*Exercise brief:* Among the lines below, copy each one in which "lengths" appears.

++++ Material supplied ++++

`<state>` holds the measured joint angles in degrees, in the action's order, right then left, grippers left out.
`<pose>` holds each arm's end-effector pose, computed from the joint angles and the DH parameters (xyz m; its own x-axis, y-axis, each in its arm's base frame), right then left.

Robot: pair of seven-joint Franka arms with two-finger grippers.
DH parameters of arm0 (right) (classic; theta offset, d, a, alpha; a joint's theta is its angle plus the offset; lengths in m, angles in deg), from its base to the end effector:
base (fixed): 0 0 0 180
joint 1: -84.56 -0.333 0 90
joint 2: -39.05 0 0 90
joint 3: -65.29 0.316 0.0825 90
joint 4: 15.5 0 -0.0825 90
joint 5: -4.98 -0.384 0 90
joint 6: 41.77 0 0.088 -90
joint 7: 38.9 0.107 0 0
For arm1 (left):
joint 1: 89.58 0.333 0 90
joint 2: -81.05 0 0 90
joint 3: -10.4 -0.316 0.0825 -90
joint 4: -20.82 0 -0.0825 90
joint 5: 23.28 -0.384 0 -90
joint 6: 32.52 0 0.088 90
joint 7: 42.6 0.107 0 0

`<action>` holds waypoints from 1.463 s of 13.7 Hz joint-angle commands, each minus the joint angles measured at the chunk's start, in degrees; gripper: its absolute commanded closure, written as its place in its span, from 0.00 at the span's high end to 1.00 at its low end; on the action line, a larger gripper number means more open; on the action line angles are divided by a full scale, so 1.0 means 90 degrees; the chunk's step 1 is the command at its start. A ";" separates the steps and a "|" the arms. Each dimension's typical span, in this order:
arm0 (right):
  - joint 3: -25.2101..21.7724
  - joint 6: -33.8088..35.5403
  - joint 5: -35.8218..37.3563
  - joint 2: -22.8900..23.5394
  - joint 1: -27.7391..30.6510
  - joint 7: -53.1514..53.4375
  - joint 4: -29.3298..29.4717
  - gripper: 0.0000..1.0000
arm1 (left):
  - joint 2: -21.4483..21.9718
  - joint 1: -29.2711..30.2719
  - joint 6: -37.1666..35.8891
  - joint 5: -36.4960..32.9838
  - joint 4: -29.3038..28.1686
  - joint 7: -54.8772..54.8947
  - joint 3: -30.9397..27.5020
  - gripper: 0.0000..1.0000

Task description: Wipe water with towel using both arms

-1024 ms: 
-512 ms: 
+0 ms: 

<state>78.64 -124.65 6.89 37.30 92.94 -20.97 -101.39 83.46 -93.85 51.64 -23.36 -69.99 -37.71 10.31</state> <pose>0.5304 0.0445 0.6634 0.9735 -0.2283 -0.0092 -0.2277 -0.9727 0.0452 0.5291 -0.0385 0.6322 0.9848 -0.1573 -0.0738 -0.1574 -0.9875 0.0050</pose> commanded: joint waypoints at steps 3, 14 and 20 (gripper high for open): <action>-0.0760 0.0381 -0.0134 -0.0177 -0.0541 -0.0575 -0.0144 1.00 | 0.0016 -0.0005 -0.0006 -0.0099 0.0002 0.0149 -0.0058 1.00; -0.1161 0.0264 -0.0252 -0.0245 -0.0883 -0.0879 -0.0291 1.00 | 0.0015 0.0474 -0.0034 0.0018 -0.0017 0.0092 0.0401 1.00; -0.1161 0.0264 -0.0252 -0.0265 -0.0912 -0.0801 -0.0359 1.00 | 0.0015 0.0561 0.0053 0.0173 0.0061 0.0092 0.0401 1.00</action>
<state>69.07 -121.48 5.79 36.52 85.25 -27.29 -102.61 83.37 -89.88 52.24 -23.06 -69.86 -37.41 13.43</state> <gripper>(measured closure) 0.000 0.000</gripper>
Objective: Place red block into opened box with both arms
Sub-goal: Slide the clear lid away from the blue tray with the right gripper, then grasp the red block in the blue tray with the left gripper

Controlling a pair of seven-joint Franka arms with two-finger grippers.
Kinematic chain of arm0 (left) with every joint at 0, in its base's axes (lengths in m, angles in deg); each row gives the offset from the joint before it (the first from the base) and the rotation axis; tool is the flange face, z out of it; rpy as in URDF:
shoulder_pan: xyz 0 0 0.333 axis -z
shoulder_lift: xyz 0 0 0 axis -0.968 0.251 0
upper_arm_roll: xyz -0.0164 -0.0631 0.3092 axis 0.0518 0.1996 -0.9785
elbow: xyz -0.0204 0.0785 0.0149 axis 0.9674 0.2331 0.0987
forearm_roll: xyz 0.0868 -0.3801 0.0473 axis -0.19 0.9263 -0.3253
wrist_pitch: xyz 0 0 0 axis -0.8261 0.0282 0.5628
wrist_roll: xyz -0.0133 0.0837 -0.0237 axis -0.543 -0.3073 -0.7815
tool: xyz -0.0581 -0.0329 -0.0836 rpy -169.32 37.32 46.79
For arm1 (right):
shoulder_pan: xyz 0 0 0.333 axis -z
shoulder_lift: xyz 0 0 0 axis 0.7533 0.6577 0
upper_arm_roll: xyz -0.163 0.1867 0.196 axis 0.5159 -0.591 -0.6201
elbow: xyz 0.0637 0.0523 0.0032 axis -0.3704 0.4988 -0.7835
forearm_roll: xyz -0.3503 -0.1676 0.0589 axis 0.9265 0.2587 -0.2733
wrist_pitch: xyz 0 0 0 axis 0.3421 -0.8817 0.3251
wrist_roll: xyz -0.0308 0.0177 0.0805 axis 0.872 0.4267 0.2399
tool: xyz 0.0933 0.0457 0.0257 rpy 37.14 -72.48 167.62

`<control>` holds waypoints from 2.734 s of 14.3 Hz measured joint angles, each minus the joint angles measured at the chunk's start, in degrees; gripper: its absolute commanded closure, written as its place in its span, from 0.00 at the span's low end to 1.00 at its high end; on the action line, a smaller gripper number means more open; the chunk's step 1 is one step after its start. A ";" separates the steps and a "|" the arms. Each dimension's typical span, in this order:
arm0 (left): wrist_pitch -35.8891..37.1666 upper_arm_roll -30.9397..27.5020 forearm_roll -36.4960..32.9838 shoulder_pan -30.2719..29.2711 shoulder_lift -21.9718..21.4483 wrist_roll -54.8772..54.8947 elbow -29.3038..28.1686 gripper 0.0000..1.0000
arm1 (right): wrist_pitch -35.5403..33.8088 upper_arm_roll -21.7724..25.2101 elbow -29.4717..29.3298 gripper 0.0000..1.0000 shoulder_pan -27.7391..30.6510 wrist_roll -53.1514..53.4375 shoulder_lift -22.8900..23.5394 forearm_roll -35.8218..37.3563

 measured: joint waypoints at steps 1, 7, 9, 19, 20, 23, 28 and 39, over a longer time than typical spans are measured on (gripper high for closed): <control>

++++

*Result of this task:*
DH parameters of arm0 (right) (classic; theta offset, d, a, alpha; a joint's theta is its angle plus the offset; lengths in m, angles in deg), from its base to the end effector:
Kinematic chain of arm0 (left) with every joint at 0, in its base's axes (lengths in m, angles in deg); each row gives the offset from the joint before it (the first from the base) and the rotation axis; tool is the flange face, z out of it; rpy as in URDF:

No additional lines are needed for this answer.